Like many condo dwellers, Jim McCaffery and Wilma Gormley get creative about finding extra storage space. The cereal boxes, for instance, go in the oven. It’s a trick Gormley learned as a new college graduate living in Manhattan—more than 50 years ago.
The couple, both in their seventies, don’t cook as much anyway since moving to 16th Street in Northwest DC. With Dupont Circle to the west and 14th Street to the east, there are too many great restaurants nearby to stay home. Among their favorites: Hank’s Oyster Bar and Le Diplomate.
They don’t mind that they’re often surrounded by twenty- and thirtysomethings at such trendy haunts. To the contrary, they’re invigorated by how different their lives are compared with the ones they led for nearly 30 years in the Beverley Hills neighborhood of Alexandria.
“As you age, you need new things to look forward to,” says Gormley. “You don’t want aging to be a process of disengaging. So for us, it just felt like it was time for something new.”
An increasing number of seniors seem to agree that the city is, in fact, the best place to spend their retirement years. According to data from the US Census Bureau’s American Community Survey, the number of people age 55 and older who are moving into DC has been on the rise for years.
From 2005 to 2007, 3,000 people over age 55 moved to DC. The number spiked to 4,400 between 2010 and 2012. Chris Leinberger, chair of the Center for Real Estate & Urban Analysis at George Washington University, predicts that by the time stats are available for 2014, they’ll show even more seniors relocating to the District, bucking the former ritual of packing up for bingo nights in planned 55-and-over communities.

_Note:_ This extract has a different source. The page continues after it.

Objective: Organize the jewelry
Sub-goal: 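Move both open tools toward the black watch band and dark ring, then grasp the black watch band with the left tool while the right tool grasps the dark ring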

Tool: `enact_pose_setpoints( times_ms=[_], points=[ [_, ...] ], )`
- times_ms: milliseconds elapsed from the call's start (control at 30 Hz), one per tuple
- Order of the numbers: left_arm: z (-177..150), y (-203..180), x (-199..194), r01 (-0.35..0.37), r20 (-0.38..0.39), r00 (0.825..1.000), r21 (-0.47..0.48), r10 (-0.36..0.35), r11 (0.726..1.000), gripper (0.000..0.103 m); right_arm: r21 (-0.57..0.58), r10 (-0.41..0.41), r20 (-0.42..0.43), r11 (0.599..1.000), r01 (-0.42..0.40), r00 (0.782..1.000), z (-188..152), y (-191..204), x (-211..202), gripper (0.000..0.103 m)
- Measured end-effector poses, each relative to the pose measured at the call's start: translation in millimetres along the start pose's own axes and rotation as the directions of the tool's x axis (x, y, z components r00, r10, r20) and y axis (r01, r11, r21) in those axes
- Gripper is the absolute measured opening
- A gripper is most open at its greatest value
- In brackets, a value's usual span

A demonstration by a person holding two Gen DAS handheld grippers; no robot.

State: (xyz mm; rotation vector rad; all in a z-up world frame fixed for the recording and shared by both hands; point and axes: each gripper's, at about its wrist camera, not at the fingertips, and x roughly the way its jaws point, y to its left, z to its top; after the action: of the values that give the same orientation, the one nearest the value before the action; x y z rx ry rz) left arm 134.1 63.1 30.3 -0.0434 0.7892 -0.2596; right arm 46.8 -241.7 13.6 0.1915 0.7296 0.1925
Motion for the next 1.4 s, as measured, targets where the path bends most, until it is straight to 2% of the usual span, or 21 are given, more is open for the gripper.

McCaffery and Gormely aren’t retired yet—they still work part-time at TRG, the consulting firm where they were two of the founders—but for a few years they’d been mulling what might come next. They were casually considering a move to leave their three-bedroom house behind when McCaffery had dinner with a friend in Adams Morgan last fall. The friend, who is in her fifties, lives in a co-op in the neighborhood. The convenience of being able to walk around the corner for dinner at Mintwood Place left a big impression on McCaffery.
With season tickets to the symphony and Arena Stage, plus a deep devotion to the Nationals, he and Gormley already spent much of their free time in DC. And they were growing tired of maintaining their home. “There’s always something,” McCaffery says. “You’re always worried about the lawn, what do you do about the branches, what’s happening with the roof.”
It was suddenly hard to think of reasons not to move into the District.
With the help of their real-estate agent, Seth Turner of Keller Williams, they started condo hunting, ultimately choosing a one-bedroom, 777-square-foot, third-floor unit in the Chastleton Cooperative, which they moved into in June. The historic Beaux Arts building, once made up of rentals that were a magnet for college grads with their first real jobs, was renovated in 2006; some one-bedrooms there now go for close to $400,000.
Though leaving suburbia for urban living usually involves downsizing, it doesn’t necessarily mean spending less. David Shotwell, a real-estate agent who specializes in finding city residences for empty-nesters, warns against moving to the city in search of a bargain.
“Many times, people are actually not spending less than what they’ve made on homes that they sell in the suburbs,” he says. “It’s simply changing where their money is going.”
Rather than paying for square-footage, they pay for convenience. Though Gormley and McCaffery still own a car, they don’t use it much. They rely on Uber or cabs and commute by bus or Metro. They’re also much closer to many of their downtown clients. They walk to the grocery store—two blocks to Safeway, five to Whole Foods—and museums, and McCaffery hopes to find volunteer opportunities at the Smithsonian or the National Archives.
The couple needed smaller-scale furniture, so they hired Rami Henein from DZein Studio in Georgetown. He relied heavily on furnishings from Natuzzi Italia and Ligne Roset to decorate their co-op. The space is clean and modern but warmed up by accents from the couple’s travels abroad: batiks from Malaysia, a colorful Indian rug, small sculptures from McCaffery’s time in Botswana and Ethiopia. In homage to their former home, a large watercolor of the Alexandria pier hangs above the dining table.
McCaffery and Gormley don’t yet have a need to “seniorize” the space with additions such as wider door frames or safety elements in the bathroom, but they don’t rule out doing so later if that’s what it takes to remain in the co-op.
On their building’s rooftop deck, the couple can enjoy a glass of wine and views of the White House and the Washington Monument. It’s a perfect place to unwind and contemplate the future.
“It’s sort of scary, in a way, to think about stopping work—are you just going to slowly fade away?” says Gormley. “We’re finding things to put in our life that make it lively and interesting. The opposite of fading away.”